Piattaforme sulle scogliere del Lungomare di Napoli, c’è l’ok di ristoratori e albergatori

Le piattaforme solarium e l'accesso facilitato al mare di Via Caracciolo crea opinioni divergenti: è troppo presto per procedere?

Una fervida discussione è emersa tra gli operatori turistici riguardo alla proposta di installare piattaforme lungo via Caracciolo a Napoli. Le opinioni divergenti riflettono una varietà di punti di vista e preoccupazioni.

Ogni istituzione, impresa economica e/o urbanistica, ma anche il settore turistico e la ristorazione, hanno opinioni precise e spesso divergenti sulla faccenda.

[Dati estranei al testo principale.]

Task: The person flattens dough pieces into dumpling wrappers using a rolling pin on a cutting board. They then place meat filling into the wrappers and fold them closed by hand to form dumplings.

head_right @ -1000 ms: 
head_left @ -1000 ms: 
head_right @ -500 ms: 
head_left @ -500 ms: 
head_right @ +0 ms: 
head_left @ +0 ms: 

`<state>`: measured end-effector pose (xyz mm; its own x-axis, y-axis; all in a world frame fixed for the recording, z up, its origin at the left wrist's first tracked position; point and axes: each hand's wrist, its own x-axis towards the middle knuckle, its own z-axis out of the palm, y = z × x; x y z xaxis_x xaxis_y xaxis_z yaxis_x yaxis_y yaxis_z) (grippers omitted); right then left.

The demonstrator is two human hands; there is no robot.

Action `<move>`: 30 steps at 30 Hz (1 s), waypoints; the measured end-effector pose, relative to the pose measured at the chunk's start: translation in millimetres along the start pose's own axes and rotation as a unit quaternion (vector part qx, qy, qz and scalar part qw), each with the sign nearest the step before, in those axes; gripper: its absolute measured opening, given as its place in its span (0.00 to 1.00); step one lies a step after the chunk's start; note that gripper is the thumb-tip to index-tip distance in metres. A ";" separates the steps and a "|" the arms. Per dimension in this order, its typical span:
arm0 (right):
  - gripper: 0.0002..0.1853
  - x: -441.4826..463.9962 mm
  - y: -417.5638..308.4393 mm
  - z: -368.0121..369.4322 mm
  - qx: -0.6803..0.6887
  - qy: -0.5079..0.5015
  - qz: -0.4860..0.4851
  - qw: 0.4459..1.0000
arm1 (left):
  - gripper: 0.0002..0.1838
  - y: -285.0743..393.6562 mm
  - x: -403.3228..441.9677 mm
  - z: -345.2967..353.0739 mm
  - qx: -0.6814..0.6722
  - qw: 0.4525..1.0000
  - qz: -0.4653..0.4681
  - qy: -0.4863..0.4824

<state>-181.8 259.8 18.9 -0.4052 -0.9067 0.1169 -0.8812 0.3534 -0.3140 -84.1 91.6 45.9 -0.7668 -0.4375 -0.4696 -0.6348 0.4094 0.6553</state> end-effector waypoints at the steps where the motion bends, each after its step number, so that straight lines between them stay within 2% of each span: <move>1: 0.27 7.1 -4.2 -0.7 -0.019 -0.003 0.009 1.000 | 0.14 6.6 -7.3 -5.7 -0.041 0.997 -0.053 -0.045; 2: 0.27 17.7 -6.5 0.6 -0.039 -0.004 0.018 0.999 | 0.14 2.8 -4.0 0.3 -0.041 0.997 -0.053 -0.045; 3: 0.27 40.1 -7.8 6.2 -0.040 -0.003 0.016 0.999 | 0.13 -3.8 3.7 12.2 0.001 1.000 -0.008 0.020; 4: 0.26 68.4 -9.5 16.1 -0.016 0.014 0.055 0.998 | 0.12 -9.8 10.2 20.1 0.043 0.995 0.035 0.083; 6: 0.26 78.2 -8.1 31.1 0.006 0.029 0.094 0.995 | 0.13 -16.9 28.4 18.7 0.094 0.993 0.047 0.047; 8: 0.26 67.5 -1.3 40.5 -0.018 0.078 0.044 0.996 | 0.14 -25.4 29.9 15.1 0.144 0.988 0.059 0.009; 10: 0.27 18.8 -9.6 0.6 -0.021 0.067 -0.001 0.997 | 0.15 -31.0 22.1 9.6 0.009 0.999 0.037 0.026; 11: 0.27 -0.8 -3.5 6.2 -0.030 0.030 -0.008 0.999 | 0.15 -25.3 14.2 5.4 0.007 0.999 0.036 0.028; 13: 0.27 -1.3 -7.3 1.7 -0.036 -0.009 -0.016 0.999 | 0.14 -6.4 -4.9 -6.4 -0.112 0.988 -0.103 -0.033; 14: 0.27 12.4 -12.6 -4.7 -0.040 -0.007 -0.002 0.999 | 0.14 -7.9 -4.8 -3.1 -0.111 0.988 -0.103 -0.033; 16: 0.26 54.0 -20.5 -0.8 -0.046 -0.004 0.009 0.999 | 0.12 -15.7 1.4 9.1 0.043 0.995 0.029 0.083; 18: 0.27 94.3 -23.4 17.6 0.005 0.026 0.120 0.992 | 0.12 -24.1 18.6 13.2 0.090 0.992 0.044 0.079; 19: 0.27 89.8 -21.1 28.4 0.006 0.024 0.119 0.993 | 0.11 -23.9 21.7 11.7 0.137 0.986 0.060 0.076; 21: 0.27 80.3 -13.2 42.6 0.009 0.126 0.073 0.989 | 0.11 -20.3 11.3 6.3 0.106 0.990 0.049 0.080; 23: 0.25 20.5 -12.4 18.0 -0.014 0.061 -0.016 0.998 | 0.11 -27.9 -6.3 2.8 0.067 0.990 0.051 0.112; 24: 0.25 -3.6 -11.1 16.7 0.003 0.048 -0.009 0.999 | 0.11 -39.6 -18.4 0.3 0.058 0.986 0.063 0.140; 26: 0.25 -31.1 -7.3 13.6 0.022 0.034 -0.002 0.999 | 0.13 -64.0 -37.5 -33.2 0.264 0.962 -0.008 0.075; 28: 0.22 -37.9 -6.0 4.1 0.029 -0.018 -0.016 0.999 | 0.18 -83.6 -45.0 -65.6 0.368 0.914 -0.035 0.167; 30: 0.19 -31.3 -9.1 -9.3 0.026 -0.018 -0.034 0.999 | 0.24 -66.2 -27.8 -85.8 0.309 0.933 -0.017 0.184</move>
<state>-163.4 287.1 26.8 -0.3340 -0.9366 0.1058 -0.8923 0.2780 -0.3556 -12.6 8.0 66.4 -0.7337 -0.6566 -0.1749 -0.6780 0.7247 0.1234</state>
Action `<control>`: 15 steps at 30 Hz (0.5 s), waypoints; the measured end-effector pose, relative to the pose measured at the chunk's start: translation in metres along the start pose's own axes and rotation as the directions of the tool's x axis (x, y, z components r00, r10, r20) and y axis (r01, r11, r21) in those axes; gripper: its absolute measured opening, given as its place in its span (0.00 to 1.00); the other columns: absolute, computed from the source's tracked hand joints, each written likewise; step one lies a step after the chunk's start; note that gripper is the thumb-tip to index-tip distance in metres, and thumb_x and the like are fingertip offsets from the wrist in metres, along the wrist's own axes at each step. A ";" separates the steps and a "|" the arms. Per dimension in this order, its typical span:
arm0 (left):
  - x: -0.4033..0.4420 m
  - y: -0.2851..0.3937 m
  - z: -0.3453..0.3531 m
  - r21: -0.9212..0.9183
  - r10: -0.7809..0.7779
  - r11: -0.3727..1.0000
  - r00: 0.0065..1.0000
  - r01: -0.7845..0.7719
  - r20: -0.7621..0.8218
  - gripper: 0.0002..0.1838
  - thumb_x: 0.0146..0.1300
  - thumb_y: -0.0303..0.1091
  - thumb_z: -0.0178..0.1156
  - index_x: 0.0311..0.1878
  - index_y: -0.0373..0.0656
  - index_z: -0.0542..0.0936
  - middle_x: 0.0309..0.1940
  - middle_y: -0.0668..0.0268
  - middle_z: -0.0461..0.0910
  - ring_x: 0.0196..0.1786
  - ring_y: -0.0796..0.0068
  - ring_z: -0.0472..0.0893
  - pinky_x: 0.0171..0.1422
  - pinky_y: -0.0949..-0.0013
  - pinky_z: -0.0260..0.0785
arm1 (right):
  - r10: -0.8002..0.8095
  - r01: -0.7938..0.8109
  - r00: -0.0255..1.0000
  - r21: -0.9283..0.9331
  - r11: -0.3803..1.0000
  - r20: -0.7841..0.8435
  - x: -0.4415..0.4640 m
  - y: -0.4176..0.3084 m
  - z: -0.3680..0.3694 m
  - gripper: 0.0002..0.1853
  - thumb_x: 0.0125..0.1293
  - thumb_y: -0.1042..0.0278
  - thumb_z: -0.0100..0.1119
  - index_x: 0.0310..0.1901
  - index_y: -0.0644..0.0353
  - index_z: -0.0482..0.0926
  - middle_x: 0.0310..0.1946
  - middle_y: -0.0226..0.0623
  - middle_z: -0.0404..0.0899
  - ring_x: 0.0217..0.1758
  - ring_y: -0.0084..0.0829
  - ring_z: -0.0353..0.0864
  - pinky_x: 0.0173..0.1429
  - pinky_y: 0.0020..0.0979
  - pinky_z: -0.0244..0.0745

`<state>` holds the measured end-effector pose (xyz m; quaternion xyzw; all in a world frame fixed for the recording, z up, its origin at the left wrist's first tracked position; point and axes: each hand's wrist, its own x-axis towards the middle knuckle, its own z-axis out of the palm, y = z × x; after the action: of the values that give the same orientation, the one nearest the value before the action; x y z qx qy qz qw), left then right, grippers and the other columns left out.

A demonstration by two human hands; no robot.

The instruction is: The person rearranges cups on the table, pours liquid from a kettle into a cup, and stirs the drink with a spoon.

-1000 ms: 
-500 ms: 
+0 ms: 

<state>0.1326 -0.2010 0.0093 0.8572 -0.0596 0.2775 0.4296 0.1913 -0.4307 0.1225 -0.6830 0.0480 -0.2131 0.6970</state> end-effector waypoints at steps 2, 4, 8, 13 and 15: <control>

Piattaforme solarium e stabilimenti per accedere al mare da Via Caracciolo: tutte le opinioni sul tavolo

Antonio Della Notte, figura di spicco nel settore e presidente di Aicast imprese Italia, si schiera a favore dell’iniziativa, ma con cautela, sottolineando l’importanza di un approccio graduale e di una rigorosa valutazione dell’impatto sull’ambiente e sul turismo locale. La sua posizione include la richiesta di garanzie da parte del Comune riguardo alla localizzazione delle piattaforme e alla gestione delle stesse, affinché non compromettano il carattere accogliente del lungomare.

Al contrario, Massimo Di Porzio, presidente di Confcommercio Napoli e Fipe Campania, manifesta scetticismo riguardo all’idea delle piattaforme. La preoccupazione riguarda il potenziale impatto negativo sul paesaggio costiero e sull’esperienza turistica complessiva. Di Porzio solleva anche la questione della necessità di risolvere problemi preesistenti, come la controversa Bolkestein, prima di procedere con progetti di questo genere.

In mezzo a questi punti di vista contrastanti, Massimo Maione, proprietario Hotel Vesuvio, si mostra ottimista ma esprime dubbi sulla gestione delle piattaforme e sulle eventuali regole da applicare. Egli enfatizza la necessità di una gestione professionale e regolamentata, evitando problematiche connesse ai rifiuti che potrebbero compromettere l’attrattività del lungomare.

La discussione riflette la complessità della situazione e la necessità di un approccio oculato nell’implementare progetti che possano influenzare significativamente il paesaggio e l’esperienza turistica di una città come Napoli. È evidente che, prima di procedere, sia essenziale considerare attentamente tutte le prospettive e le implicazioni di tale proposta.